Produce as output only the lines below starting at the line with "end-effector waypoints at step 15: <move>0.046" and continuing through the line with "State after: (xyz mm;", each one exactly as written.

Records from a dataset
________________
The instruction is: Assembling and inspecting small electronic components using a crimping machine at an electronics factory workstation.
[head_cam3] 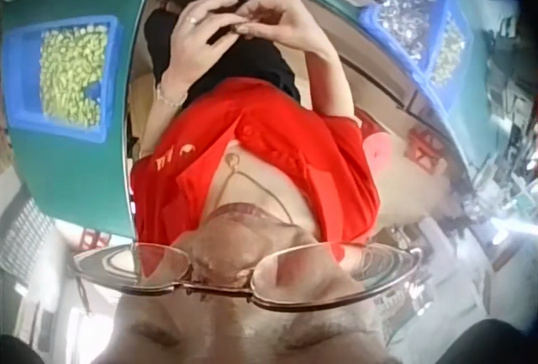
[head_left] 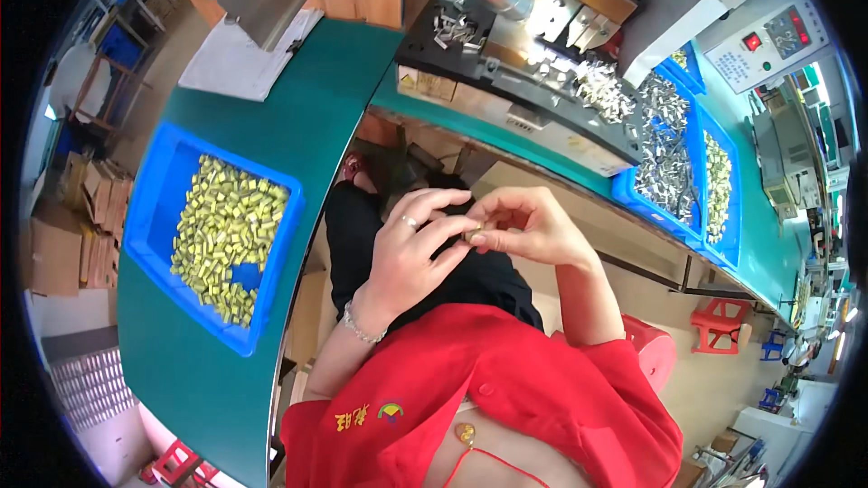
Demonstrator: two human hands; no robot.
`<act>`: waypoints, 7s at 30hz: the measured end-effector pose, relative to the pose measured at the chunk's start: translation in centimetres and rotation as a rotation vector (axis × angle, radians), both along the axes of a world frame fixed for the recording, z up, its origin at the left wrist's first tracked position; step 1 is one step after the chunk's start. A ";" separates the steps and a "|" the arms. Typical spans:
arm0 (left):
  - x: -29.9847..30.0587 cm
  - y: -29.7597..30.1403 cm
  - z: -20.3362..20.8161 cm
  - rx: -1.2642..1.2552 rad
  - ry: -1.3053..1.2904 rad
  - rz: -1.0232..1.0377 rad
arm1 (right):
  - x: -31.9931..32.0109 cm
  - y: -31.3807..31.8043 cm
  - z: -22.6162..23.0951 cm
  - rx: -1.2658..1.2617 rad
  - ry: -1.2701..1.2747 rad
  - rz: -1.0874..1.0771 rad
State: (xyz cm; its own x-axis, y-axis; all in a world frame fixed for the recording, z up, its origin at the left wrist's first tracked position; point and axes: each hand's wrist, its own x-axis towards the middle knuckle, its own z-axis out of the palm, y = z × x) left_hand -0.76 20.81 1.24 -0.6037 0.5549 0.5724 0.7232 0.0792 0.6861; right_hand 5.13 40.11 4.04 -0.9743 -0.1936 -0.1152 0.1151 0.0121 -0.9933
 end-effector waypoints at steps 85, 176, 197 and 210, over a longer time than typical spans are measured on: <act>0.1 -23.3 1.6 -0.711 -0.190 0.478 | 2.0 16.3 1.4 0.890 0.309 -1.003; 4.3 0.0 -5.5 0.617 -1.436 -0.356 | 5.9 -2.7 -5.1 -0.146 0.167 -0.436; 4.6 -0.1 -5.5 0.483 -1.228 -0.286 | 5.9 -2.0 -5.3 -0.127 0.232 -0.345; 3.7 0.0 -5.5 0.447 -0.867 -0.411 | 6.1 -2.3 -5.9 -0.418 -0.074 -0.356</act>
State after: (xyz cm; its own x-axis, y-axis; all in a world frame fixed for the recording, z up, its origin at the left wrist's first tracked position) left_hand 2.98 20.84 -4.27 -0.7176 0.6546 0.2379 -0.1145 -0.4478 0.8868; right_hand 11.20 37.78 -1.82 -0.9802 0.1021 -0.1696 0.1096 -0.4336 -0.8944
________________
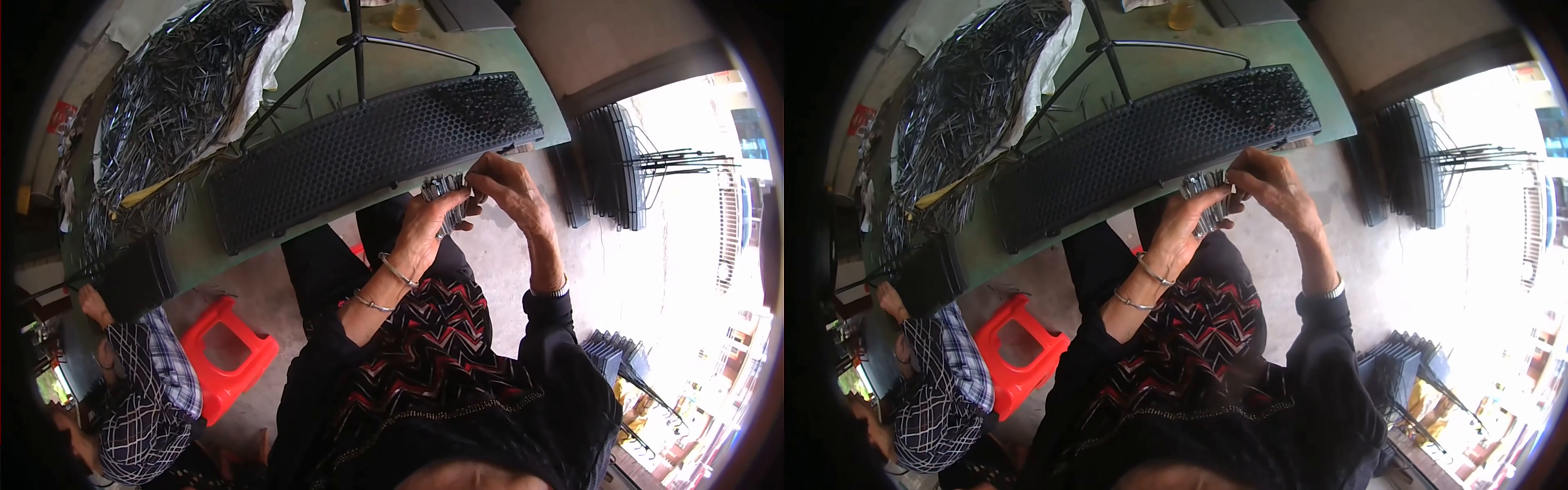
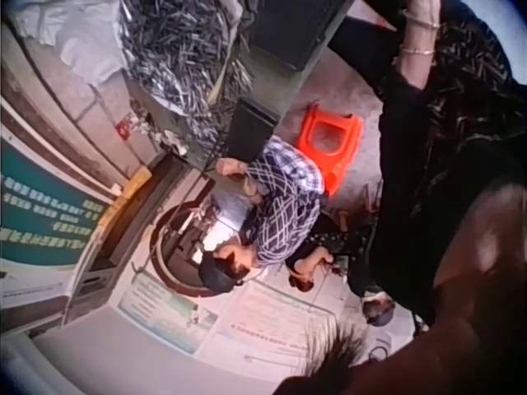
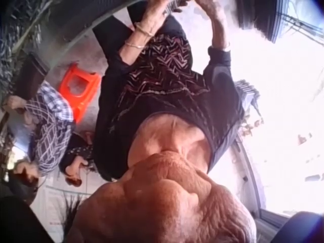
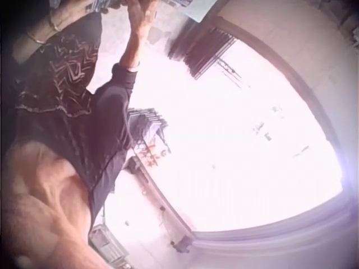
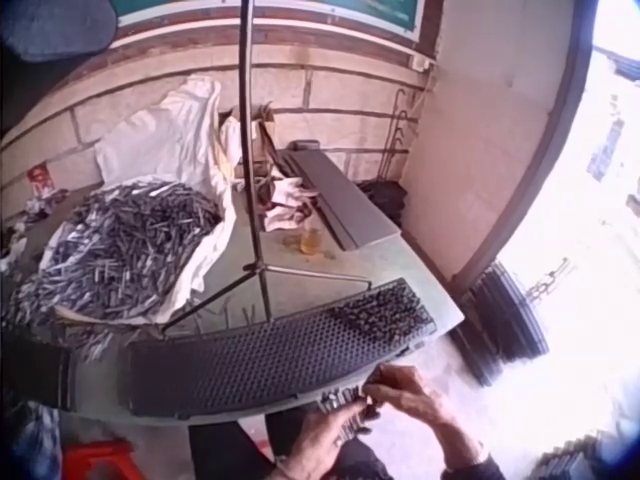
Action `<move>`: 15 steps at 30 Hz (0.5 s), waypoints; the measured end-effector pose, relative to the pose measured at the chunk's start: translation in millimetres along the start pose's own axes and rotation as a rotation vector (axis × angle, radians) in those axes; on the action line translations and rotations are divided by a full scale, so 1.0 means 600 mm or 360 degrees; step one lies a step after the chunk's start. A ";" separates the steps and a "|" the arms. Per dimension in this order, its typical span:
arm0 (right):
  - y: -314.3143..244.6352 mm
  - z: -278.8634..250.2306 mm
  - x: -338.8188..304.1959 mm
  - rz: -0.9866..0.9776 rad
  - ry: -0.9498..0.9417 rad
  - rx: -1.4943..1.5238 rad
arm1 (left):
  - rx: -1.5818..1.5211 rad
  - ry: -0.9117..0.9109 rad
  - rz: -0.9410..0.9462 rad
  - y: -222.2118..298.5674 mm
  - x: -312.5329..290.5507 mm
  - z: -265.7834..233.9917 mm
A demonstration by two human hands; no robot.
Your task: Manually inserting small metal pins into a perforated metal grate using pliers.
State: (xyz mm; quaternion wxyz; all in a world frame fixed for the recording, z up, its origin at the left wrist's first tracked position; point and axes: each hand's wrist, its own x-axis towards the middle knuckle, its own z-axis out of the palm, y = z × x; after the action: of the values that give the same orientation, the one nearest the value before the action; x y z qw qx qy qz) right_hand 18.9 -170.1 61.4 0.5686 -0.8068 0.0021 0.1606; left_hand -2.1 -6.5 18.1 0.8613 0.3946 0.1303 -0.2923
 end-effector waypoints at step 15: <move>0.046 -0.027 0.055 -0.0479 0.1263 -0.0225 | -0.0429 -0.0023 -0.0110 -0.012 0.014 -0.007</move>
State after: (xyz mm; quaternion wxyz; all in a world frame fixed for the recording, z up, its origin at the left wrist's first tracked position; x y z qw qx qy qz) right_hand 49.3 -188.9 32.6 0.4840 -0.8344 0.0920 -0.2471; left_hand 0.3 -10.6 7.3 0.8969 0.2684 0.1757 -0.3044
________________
**Response**
 end-effector waypoints at step 15: <move>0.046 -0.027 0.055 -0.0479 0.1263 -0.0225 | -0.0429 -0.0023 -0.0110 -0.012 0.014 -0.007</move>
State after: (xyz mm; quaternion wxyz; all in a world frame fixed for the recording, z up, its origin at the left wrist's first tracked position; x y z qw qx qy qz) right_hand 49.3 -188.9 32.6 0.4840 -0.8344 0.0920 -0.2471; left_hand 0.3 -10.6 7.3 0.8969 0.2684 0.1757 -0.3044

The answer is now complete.